Problem statement: What is needed is an exact copy of the records below, minus any pictures.

Extracted material:
□ □ □

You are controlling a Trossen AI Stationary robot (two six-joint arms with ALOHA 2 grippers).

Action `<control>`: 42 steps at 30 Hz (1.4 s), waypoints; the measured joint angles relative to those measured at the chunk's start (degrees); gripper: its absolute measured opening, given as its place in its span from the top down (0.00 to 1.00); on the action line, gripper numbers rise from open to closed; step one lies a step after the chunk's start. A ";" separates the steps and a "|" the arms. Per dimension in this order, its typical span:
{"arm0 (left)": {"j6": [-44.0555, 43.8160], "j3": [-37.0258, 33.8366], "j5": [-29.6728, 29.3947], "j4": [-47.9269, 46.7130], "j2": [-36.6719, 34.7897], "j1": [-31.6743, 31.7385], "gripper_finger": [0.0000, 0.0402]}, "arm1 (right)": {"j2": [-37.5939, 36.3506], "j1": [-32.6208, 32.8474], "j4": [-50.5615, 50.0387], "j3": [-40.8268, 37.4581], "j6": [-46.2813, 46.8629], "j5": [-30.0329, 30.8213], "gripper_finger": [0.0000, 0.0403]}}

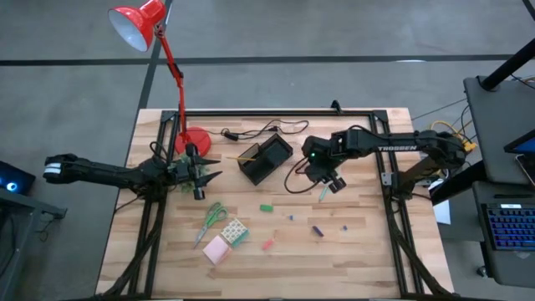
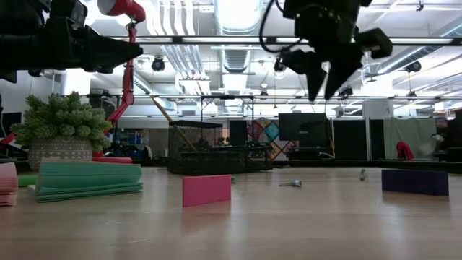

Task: Pick and place office supplies into organizer
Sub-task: Put the light blue pencil into the black desk organizer

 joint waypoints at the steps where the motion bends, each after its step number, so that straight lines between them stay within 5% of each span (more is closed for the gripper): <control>1: -0.02 0.00 0.00 0.00 0.00 0.00 0.65 | 0.00 -0.01 0.02 -0.80 0.00 0.02 0.66; 19: -0.07 0.00 0.00 0.00 0.00 0.01 0.65 | 0.02 -0.01 3.85 -14.71 0.28 1.09 0.69; 29: -0.09 0.00 0.00 0.00 0.00 0.00 0.65 | 0.02 -0.01 10.20 -19.97 -0.27 7.45 0.66; 42: -0.09 0.00 0.02 0.00 0.00 0.00 0.65 | 0.02 -0.01 12.32 -22.58 -4.33 7.51 0.62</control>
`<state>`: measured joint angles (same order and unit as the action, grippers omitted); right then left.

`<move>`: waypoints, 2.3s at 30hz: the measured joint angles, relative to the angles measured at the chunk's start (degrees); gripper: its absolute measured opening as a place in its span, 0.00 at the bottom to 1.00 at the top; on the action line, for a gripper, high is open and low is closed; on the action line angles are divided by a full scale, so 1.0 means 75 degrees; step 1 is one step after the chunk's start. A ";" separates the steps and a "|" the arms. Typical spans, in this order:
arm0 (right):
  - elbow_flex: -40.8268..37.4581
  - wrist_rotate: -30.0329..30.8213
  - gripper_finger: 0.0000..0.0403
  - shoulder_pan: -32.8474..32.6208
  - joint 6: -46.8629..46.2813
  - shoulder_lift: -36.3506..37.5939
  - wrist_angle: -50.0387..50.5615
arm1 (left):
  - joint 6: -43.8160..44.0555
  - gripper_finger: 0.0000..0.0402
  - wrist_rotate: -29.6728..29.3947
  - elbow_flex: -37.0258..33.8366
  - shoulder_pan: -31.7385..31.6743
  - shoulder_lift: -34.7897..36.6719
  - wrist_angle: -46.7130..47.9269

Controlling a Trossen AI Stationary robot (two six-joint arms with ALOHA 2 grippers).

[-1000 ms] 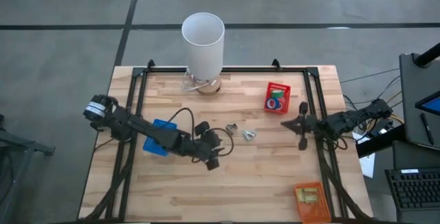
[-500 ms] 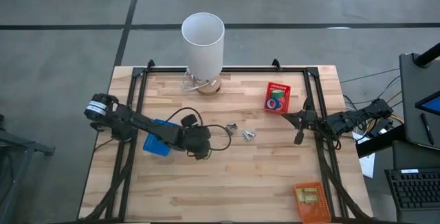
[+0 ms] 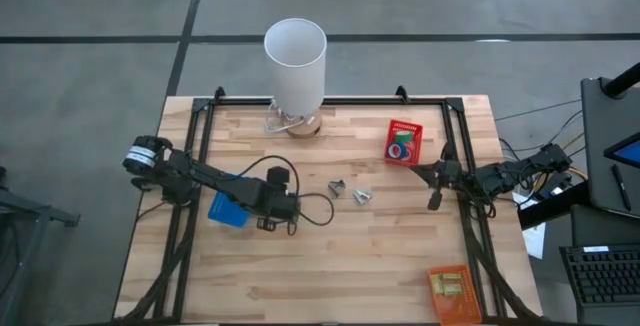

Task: Pick and place Stapler, Stapler remover, tape
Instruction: Put the left light blue staple remover into the blue bin

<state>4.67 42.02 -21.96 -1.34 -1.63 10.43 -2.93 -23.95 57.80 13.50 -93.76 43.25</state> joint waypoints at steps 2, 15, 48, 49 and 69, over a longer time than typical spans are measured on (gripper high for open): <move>0.0002 0.0000 0.02 0.0000 -0.0014 0.0000 0.0001 | -0.0319 0.39 0.0007 0.0000 0.0000 0.0003 -0.0266; 0.0001 0.0000 0.02 0.0000 0.0000 0.0000 0.0000 | -0.1168 0.38 0.0356 0.0003 0.0006 -0.0017 -0.0962; 0.0002 -0.0001 0.02 0.0000 -0.0003 0.0000 0.0001 | -0.1513 0.15 0.0006 -0.0498 -0.0009 -0.0289 -0.1708; 0.0002 -0.0003 0.02 -0.0001 -0.0010 0.0000 0.0001 | -0.1570 0.13 0.0001 -0.0498 -0.0009 -0.0289 -0.1705; 0.0002 -0.0001 0.02 -0.0003 -0.0011 0.0000 0.0001 | -0.0373 0.01 -0.0195 0.0417 0.0011 -0.0224 0.0245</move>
<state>4.69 42.01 -21.98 -1.42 -1.63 10.44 -5.72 -25.41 60.92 13.58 -95.43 45.08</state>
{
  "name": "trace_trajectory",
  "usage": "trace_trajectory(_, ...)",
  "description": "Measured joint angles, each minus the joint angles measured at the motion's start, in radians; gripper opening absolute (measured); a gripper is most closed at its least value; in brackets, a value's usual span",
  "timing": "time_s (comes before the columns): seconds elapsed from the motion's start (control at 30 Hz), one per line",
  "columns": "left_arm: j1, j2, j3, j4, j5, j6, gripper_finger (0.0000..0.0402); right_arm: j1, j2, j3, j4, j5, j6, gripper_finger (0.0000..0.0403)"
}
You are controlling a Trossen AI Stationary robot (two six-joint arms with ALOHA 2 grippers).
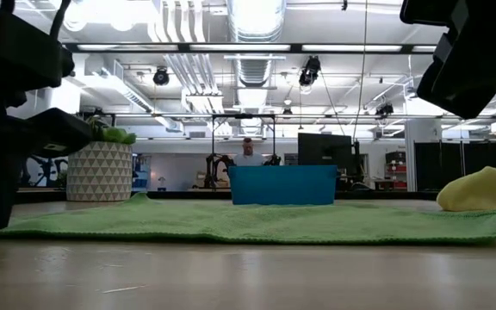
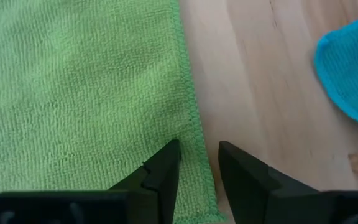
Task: Fold microfiber towels
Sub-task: Fold the green microfiber cloth
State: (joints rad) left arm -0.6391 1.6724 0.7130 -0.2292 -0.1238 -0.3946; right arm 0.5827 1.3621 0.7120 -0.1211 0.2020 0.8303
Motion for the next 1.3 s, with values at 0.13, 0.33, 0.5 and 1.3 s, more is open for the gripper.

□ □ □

Result:
You are controlling a Trossen AI Stationary robot (two six-joint arms with ALOHA 2 grippers).

Action `<control>`: 42 steps at 30 Hz (1.4 s), waypoints; the measured joint angles relative to those measured at the chunk's start (degrees); gripper: its absolute measured opening, given as its place in its span from the top down (0.00 to 1.00); on the action line, gripper numbers rise from open to closed; step one lies a step after the chunk's start. A ";" separates the steps and a "|" the arms. Per dimension in this order, its typical span:
{"arm0 (left)": {"j6": [-44.0555, 43.8160], "j3": [-37.0258, 33.8366], "j5": [-29.6728, 29.3947], "j4": [-47.9269, 46.7130], "j2": [-36.6719, 34.7897], "j1": [-31.6743, 31.7385], "gripper_finger": [0.0000, 0.0402]}, "arm1 (right)": {"j2": [-37.5939, 36.3506], "j1": [-32.6208, 32.8474], "j4": [-50.5615, 50.0387], "j3": [-40.8268, 37.4581], "j6": [-46.2813, 46.8629], "j5": [-30.0329, 30.8213], "gripper_finger": [0.0000, 0.0403]}}


Task: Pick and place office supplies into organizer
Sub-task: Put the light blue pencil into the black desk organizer

 joint waypoints at the steps where the motion bends, each after its step number, so that straight lines between them stay within 5% of each span (more is closed for the gripper): <control>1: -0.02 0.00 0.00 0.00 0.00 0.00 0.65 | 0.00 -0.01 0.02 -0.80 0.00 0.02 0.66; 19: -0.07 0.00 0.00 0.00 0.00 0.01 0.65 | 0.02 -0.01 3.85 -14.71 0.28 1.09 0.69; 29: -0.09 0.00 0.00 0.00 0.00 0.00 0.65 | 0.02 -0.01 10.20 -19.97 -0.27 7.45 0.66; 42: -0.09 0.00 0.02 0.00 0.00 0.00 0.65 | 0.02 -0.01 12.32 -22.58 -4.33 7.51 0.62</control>
`<state>`: measured joint angles (same order and unit as the action, grippers omitted); right then left.

`<move>`: waypoints, 2.3s at 30hz: the measured joint angles, relative to the angles measured at the chunk's start (degrees); gripper: its absolute measured opening as a place in its span, 0.00 at the bottom to 1.00 at the top; on the action line, for a gripper, high is open and low is closed; on the action line angles are divided by a full scale, so 1.0 means 75 degrees; step 1 is one step after the chunk's start. A ";" separates the steps and a "|" the arms. Typical spans, in this order:
arm0 (right):
  - elbow_flex: -40.8268..37.4581
  - wrist_rotate: -30.0329..30.8213
  - gripper_finger: 0.0000..0.0403
  - shoulder_pan: -32.8474..32.6208
  - joint 6: -46.8629..46.2813
  - shoulder_lift: -36.3506..37.5939
  - wrist_angle: -50.0387..50.5615
arm1 (left):
  - joint 6: -43.8160..44.0555
  - gripper_finger: 0.0000..0.0402
  - wrist_rotate: -29.6728..29.3947
  - elbow_flex: -37.0258..33.8366
  - shoulder_pan: -31.7385..31.6743
  - shoulder_lift: -34.7897..36.6719
  - wrist_angle: -46.7130..47.9269

Controlling a Trossen AI Stationary robot (two six-joint arms with ALOHA 2 grippers).

[-1000 ms] 
[-500 ms] 
[+0 ms] 

Task: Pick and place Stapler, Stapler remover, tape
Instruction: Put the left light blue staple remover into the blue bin

<state>4.67 42.02 -21.96 -1.34 -1.63 10.43 -2.93 -23.95 57.80 13.50 -93.76 43.25</state> joint waypoints at steps 2, 15, 48, 49 and 69, over a longer time than typical spans are measured on (gripper high for open): <move>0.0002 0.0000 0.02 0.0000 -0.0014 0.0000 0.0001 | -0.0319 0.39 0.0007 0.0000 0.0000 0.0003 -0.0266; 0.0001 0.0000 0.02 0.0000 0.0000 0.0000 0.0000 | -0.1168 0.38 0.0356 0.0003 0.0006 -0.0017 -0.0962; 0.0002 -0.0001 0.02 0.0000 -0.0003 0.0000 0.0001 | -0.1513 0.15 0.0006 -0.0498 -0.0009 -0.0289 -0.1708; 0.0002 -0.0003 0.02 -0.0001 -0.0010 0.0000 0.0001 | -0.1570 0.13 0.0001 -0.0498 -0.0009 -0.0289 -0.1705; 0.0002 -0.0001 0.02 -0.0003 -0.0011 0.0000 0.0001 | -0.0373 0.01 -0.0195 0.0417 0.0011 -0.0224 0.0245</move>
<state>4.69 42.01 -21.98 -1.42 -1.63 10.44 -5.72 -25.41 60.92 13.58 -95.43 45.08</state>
{
  "name": "trace_trajectory",
  "usage": "trace_trajectory(_, ...)",
  "description": "Measured joint angles, each minus the joint angles measured at the motion's start, in radians; gripper opening absolute (measured); a gripper is most closed at its least value; in brackets, a value's usual span",
  "timing": "time_s (comes before the columns): seconds elapsed from the motion's start (control at 30 Hz), one per line",
  "columns": "left_arm: j1, j2, j3, j4, j5, j6, gripper_finger (0.0000..0.0402); right_arm: j1, j2, j3, j4, j5, j6, gripper_finger (0.0000..0.0403)"
}
You are controlling a Trossen AI Stationary robot (two six-joint arms with ALOHA 2 grippers).
Task: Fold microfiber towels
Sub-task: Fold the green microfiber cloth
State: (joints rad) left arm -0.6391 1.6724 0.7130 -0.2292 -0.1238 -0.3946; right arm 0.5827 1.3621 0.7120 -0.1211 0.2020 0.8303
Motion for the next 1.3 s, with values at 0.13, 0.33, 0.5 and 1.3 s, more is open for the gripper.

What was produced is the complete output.